**WHAT IS BEING ASKED**
Which of the lines in the data below contain the string "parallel"? Copy each of them.

○ ○ ○

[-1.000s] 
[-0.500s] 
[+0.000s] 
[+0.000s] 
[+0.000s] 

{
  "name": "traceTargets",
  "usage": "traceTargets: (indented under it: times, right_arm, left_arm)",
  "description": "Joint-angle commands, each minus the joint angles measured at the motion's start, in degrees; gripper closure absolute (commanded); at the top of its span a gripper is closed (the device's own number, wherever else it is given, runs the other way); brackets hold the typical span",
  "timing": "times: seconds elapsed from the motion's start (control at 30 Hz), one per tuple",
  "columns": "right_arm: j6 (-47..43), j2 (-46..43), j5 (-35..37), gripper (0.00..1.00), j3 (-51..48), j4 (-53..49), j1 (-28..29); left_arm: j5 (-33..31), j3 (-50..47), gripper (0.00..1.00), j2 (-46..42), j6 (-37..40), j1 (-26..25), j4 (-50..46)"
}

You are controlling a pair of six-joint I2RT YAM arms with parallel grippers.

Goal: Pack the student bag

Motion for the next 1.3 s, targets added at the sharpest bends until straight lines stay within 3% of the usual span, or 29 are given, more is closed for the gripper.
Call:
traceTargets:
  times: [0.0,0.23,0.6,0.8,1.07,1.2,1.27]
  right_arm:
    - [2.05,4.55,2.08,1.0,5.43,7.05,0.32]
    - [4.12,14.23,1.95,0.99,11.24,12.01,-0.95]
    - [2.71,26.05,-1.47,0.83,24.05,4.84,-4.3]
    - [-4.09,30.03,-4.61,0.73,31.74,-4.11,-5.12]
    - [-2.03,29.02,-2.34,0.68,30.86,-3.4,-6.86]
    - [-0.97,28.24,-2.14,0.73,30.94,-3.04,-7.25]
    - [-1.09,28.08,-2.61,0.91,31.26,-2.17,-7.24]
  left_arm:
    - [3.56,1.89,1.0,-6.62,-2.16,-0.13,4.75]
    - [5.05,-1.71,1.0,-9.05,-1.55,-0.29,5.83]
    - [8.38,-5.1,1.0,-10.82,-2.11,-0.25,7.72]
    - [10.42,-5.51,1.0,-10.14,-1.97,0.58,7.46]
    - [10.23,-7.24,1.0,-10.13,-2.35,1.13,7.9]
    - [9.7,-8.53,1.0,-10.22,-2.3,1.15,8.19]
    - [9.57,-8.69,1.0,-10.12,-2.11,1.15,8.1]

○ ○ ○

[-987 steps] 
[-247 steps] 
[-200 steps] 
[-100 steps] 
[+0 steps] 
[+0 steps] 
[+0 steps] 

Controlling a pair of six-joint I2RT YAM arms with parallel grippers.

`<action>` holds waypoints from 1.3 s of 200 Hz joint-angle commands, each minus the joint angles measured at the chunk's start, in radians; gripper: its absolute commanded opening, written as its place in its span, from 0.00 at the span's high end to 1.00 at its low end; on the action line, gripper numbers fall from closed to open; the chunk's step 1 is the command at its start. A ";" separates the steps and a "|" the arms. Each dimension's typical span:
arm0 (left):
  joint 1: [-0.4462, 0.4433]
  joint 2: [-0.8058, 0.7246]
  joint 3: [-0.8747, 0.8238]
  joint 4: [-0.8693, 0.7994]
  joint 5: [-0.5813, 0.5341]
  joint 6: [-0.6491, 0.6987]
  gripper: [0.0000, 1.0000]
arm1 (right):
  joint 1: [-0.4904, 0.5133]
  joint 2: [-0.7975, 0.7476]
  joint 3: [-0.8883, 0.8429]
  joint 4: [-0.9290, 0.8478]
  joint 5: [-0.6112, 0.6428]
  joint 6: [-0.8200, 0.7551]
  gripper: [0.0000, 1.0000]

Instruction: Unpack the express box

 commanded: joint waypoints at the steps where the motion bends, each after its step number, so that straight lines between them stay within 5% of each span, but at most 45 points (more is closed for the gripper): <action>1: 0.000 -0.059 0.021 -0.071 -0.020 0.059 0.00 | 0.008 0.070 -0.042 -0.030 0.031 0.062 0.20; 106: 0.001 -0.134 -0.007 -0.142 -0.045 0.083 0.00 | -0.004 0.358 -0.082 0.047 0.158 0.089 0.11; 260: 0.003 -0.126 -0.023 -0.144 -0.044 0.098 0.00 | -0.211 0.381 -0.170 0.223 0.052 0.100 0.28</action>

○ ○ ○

**EXPECTED OUTPUT**
You are controlling a pair of six-joint I2RT YAM arms with parallel grippers.
Controlling a pair of six-joint I2RT YAM arms with parallel grippers.

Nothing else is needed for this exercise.